* **WHAT YOU WILL DO**: Read through the data, and wherever a line holds the word "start", write that line out.
---- DATASET CONTENT
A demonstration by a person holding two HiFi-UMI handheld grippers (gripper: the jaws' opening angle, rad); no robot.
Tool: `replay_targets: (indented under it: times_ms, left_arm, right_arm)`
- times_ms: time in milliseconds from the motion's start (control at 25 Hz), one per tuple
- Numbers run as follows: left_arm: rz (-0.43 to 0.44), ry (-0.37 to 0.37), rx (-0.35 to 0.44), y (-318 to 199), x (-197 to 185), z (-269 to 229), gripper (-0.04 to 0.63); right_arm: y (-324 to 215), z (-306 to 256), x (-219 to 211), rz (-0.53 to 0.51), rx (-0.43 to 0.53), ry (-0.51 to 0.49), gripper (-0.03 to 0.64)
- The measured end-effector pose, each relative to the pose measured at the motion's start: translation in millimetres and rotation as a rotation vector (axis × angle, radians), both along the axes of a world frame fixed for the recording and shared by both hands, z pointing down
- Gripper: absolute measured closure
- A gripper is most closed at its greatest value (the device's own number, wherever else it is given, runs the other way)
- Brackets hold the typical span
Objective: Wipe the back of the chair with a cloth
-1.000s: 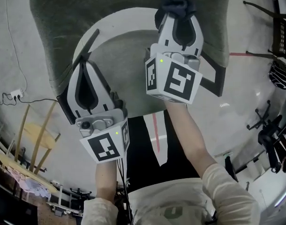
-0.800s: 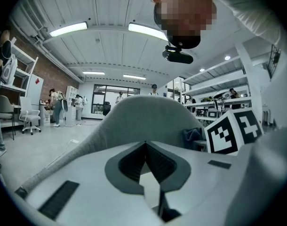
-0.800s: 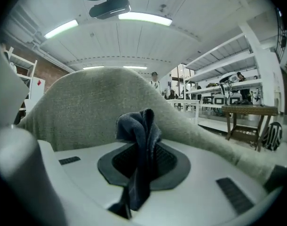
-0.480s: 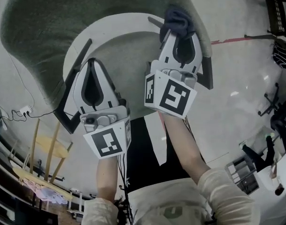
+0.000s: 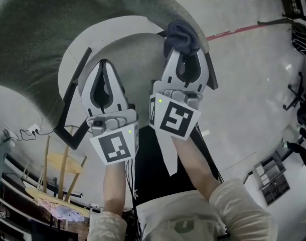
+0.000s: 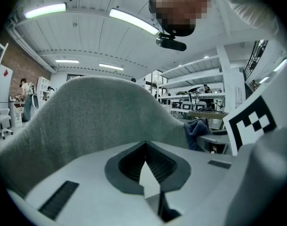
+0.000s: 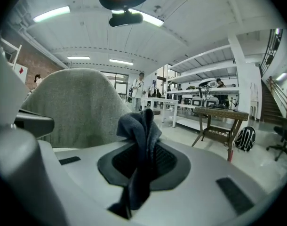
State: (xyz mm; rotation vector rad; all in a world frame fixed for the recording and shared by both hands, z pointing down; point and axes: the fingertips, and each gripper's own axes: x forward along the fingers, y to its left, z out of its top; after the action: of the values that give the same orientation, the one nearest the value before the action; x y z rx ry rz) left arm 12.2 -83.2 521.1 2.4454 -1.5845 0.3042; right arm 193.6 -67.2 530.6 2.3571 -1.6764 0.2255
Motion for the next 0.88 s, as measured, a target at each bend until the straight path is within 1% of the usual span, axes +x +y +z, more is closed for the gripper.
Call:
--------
* **RESPONSE FOR THIS EXERCISE**:
- times_ms: time in milliseconds from the motion's start (control at 25 Hz), one per tuple
- The measured end-effector pose, each relative to the pose measured at the motion's start: translation in millimetres and rotation as a rotation vector (axis × angle, radians), both along the axes of a world frame fixed for the recording and shared by both hands, z pointing down

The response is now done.